▶ [WORK REQUEST]:
Reproduce the records that follow exactly as they are written.

╭─ DATA SHOWN

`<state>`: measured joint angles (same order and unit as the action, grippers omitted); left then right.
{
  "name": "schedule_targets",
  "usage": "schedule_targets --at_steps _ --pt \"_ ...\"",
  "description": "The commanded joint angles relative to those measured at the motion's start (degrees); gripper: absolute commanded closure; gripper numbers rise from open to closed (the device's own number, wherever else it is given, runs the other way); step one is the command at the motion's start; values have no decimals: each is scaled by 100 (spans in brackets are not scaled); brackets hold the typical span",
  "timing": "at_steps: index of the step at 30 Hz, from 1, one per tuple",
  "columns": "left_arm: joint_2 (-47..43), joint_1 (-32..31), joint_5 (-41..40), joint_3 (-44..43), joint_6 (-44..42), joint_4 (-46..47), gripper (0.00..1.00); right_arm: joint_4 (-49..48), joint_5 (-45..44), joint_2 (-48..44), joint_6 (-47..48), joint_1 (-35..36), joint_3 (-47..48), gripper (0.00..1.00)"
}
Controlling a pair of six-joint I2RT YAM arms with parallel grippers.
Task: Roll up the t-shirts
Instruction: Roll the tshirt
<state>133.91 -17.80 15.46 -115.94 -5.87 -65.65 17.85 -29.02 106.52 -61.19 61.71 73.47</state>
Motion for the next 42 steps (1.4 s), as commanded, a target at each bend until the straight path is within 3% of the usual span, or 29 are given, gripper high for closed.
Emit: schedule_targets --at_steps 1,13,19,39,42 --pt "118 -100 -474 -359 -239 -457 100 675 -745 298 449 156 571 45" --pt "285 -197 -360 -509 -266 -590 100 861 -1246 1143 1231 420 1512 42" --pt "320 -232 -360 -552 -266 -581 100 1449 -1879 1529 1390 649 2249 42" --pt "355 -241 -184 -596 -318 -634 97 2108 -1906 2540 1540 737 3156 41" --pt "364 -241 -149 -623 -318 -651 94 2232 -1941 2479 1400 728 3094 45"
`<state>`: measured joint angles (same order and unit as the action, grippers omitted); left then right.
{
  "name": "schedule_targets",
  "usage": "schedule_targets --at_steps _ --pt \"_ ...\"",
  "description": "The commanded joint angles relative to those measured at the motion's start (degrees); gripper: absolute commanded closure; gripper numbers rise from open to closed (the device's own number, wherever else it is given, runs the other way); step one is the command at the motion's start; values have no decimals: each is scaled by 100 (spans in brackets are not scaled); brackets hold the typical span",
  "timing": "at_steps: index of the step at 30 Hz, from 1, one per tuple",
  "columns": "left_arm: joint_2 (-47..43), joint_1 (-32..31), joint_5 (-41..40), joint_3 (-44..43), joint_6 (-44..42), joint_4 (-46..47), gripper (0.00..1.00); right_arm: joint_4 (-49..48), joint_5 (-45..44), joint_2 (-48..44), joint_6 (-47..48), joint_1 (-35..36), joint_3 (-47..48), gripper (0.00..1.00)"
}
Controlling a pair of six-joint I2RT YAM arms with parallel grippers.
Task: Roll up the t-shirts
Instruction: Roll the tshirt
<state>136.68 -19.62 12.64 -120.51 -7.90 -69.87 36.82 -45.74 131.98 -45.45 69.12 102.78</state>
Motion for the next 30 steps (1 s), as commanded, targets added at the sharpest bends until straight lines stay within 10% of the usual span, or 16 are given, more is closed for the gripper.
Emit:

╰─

▶ [REPLY]:
`<state>`: measured joint angles (same order and unit as the action, grippers omitted); left then right.
{
  "name": "schedule_targets",
  "usage": "schedule_targets --at_steps _ --pt \"_ ...\"",
  "description": "The commanded joint angles relative to those measured at the motion's start (degrees); gripper: absolute commanded closure; gripper numbers rise from open to closed (the device's own number, wherever else it is given, runs the other way); step one is the command at the motion's start; values have no decimals: each is scaled by 100 (spans in brackets are not scaled); brackets hold the typical span",
  "timing": "at_steps: index of the step at 30 Hz, from 1, one per tuple",
  "columns": "left_arm: joint_2 (-47..43), joint_1 (-32..31), joint_5 (-41..40), joint_3 (-44..43), joint_6 (-44..42), joint_4 (-46..47), gripper (0.00..1.00); right_arm: joint_4 (-49..48), joint_5 (-45..44), joint_2 (-48..44), joint_6 (-47..48), joint_1 (-35..36), joint_3 (-47..48), gripper (0.00..1.00)"
}
Controlling a pair of six-joint I2RT YAM arms with parallel grippers.
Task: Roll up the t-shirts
Instruction: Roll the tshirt
<state>133.91 -17.80 15.46 -115.94 -5.87 -65.65 17.85 -29.02 106.52 -61.19 61.71 73.47</state>
Motion for the next 42 steps (1.4 s), as commanded, a target at each bend until the straight path is within 3% of the usual span, or 29 are given, gripper high for closed.
Emit: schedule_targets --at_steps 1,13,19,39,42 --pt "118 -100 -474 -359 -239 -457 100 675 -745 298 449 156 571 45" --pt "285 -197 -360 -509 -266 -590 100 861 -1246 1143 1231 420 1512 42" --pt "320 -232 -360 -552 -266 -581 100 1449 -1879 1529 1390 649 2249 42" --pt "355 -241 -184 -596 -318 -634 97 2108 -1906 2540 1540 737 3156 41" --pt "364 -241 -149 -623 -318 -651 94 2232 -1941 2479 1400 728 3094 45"
`<state>`: measured joint angles (same order and unit as the action, grippers omitted); left then right.
{
  "name": "schedule_targets",
  "usage": "schedule_targets --at_steps _ --pt \"_ ...\"",
  "description": "The commanded joint angles relative to those measured at the motion's start (degrees); gripper: absolute commanded closure; gripper numbers rise from open to closed (the device's own number, wherever else it is given, runs the other way); step one is the command at the motion's start; values have no decimals: each is scaled by 100 (spans in brackets are not scaled); brackets hold the typical span",
  "timing": "at_steps: index of the step at 30 Hz, from 1, one per tuple",
  "columns": "left_arm: joint_2 (-47..43), joint_1 (-32..31), joint_5 (-41..40), joint_3 (-44..43), joint_6 (-44..42), joint_4 (-46..47), gripper (0.00..1.00); right_arm: joint_4 (-49..48), joint_5 (-45..44), joint_2 (-48..44), joint_6 (-47..48), joint_1 (-35..36), joint_3 (-47..48), gripper (0.00..1.00)"
}
Controlling a pair of six-joint I2RT YAM arms with parallel grippers.
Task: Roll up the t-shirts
Instruction: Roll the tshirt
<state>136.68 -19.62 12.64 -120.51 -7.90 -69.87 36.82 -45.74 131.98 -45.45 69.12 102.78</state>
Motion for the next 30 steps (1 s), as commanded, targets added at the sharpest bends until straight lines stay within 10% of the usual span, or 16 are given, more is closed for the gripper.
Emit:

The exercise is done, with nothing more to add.